I cattolici di base non ci stanno: «No al testamento biologico»
Oltre alla denuncia della «questione morale» e dei «comportamenti licenziosi» che «ammorbano l’aria» da parte del premier evocato ma mai nominato, nell’intervento di apertura del card. Bagnasco al Consiglio permanente della Conferenza episcopale italiana una richiesta era chiara ed esplicita: la rapida approvazione anche al Senato della legge sul cosiddetto testamento biologico, «un provvedimento – ha detto il presidente dei vescovi – necessario per salvaguardare il diritto di tutti alla vita».
Immediata è arrivata l’esultanza di Scienza & Vita, l’associazione nata per input della Cei, allora guidata da Ruini, ai tempi del referendum per l’abrogazione della legge sulla fecondazione assistita, quando l’astensionismo, grazie soprattutto alla mobilitazione delle associazioni ecclesiali, raggiunse il 74% e fece fallire la consultazione popolare. Ma nel mondo cattolico, nonostante la compattezza millantata dalle gerarchie ecclesiastiche, il tema è controverso e le opinioni differenti. Già due anni fa, all’avvio del dibattito, 41 preti firmarono un appello «per la libertà sul fine vita» promosso dalla rivista Micromega, buscandosi poi i richiami del Vaticano. In Germania invece è la stessa Chiesa cattolica, insieme a quelle evangeliche, a raccogliere le indicazioni dei fedeli per il fine-vita.
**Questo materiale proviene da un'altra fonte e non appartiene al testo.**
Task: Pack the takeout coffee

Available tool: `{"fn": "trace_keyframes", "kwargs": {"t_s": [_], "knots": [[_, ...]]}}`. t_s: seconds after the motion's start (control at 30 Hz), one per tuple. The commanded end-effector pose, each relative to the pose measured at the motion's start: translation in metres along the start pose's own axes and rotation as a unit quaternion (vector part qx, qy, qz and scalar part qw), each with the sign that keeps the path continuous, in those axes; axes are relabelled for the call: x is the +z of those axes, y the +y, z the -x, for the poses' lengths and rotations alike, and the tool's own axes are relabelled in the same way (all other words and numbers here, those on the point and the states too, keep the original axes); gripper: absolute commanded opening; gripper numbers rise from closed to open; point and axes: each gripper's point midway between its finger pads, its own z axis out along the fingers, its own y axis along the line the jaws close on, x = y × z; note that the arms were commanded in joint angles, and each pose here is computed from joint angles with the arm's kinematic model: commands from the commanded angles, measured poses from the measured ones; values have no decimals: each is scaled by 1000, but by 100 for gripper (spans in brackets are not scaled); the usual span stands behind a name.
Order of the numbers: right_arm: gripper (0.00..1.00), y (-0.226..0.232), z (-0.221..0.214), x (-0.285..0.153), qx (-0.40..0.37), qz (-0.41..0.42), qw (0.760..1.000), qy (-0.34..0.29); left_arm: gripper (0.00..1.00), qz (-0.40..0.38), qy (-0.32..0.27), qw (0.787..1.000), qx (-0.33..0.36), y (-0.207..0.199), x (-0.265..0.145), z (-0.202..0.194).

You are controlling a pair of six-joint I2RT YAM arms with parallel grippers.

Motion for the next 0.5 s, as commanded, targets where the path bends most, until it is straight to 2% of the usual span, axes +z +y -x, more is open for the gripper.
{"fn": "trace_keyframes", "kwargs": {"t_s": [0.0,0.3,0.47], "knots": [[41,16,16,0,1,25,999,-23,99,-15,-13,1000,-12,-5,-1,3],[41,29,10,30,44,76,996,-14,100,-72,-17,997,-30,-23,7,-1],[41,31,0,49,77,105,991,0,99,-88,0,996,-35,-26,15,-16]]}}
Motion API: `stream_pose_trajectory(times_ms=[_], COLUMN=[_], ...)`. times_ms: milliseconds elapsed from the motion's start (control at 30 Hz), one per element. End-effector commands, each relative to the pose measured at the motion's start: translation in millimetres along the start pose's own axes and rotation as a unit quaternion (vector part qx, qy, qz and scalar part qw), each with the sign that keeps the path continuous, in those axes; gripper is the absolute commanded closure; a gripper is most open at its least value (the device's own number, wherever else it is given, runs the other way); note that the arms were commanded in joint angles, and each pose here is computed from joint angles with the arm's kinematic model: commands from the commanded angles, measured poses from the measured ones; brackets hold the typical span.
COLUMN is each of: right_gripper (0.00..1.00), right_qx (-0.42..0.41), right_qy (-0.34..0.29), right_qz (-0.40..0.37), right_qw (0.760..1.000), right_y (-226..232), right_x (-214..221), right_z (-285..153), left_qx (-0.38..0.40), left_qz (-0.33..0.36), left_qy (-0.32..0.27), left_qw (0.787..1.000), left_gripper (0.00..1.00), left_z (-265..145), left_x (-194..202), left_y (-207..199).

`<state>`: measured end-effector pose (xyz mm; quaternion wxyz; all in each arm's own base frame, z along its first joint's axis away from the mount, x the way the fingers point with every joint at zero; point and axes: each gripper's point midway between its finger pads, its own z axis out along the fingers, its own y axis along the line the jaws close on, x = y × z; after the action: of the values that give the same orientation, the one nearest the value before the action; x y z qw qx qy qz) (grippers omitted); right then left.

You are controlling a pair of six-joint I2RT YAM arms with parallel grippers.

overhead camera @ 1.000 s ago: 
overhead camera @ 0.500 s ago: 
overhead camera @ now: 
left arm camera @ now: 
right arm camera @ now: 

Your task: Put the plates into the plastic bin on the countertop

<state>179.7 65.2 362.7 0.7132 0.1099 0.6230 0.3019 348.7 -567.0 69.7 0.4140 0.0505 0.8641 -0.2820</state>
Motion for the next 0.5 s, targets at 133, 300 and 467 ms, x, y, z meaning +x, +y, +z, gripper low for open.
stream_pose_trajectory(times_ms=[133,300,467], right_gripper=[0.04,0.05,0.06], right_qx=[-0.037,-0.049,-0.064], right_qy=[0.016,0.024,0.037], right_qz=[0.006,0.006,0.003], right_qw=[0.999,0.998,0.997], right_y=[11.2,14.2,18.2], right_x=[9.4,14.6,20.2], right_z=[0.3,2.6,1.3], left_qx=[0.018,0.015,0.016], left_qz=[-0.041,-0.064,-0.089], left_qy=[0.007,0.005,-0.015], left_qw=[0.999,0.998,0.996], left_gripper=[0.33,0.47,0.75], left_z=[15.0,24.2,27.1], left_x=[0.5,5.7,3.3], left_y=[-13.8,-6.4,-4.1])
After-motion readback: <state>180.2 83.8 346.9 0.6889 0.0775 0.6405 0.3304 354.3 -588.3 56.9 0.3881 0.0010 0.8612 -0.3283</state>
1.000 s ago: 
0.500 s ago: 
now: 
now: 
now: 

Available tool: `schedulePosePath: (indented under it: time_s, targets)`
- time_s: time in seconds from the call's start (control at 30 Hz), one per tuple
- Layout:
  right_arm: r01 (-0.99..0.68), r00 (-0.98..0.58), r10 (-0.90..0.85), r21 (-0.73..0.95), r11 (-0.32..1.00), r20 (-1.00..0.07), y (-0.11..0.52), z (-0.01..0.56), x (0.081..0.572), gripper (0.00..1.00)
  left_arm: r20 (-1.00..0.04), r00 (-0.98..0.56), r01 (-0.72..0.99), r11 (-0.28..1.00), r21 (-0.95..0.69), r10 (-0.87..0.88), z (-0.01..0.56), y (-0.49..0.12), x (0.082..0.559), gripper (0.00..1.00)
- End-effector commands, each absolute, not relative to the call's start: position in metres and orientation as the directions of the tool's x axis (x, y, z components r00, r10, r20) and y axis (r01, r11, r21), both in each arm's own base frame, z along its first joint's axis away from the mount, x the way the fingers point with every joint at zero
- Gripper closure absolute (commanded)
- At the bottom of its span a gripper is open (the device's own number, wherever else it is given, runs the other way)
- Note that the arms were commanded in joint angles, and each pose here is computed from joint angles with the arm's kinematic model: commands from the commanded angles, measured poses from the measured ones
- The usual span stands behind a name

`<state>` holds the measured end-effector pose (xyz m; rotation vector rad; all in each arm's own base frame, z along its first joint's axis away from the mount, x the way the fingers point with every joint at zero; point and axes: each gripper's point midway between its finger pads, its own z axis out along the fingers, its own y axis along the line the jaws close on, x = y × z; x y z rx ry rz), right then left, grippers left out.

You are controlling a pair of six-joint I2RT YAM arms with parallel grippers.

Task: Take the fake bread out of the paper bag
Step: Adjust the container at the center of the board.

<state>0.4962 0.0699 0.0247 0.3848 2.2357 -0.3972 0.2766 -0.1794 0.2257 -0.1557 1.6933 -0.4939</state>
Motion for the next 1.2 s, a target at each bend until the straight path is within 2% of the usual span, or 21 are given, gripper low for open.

In queste settimane, alla vigilia del ripresa del dibattito parlamentare al Senato, emergono dei dissensi, alcuni molto significativi, come quello di Pax Christi, movimento per la pace presieduto da un vescovo nominato dalla Cei. Bisogna assolutamente evitare «tesi dichiaratamente favorevoli all’eutanasia», ma la bocciatura della legge già approvata alla Camera è senza appello: la vita «può essere gravemente offesa anche nella situazione opposta dell’accanimento terapeutico, in cui essa viene vanamente protratta attraverso, come è scritto anche nel Catechismo della Chiesa cattolica, procedure mediche onerose, pericolose, straordinarie o sproporzionate». Soprattutto, aggiunge Pax Christi che in questo modo si inserisce nell’attualità politica, la vita è «minacciata nelle ancora più frequenti ipotesi di abbandono terapeutico in cui, per ragioni ultimamente economiche, al paziente non vengono offerte la cura e l’assistenza richieste». I difensori della vita devono farlo sempre: in politica estera, «dove l’intervento militare si arroga il diritto di scegliere quali vite difendere a scapito di altre», e in politica interna, «dove la manovra finanziaria colpisce pesantemente la vita di moltissime famiglie anche nell’ambito della sanità ».
Obiezioni anche dal movimento Noi siamo Chiesa, per cui l’approvazione di una legge voluta «per ordine delle autorità ecclesiastiche» – che infatti il movimento ribattezza «legge Bagnasco-Calabrò – potrà essere per la Chiesa italiana «una vittoria», ma anche «un peccato di cui dovrà pentirsi in futuro». Il testo già licenziato dalla Camera (su cui Noi siamo Chiesa ha prodotto un lungo e dettagliato documento di analisi critica) «crea le condizioni perché il fine-vita non sia “naturale” (aggettivo usato dai vescovi) ma innaturale, prigioniero di interventi medici come l’idratazione e l’alimentazione in casi di mancanza permanente di coscienza permanente» che si configurano come «vero e proprio accanimento terapeutico».
Il disegno di legge è «incostituzionale», tagliano corto le Comunità cristiane di base. «Nega del tutto la sovranità della persona sulla propria vita nella fase del morire, burocratizza e, in questo senso, banalizza le direttive anticipate e ci fa fare un passo indietro di mezzo secolo rispetto a quella che era stata la conquista progressiva, da parte della civiltà giuridica, del diritto della persona di decidere sulla propria vita». Con questo provvedimento «siamo di fronte al tentativo di instaurare un regime autoritario e repressivo», perché si mina «il principio supremo di laicità , baluardo della libertà individuale e della libertà di coscienza di ciascuno». Ma si tratta anche, aggiungono le Comunità di base, «di difendere la credibilità dell’annuncio evangelico di liberazione che le gerarchie ecclesiastiche cattoliche tradiscono a scopi di potere».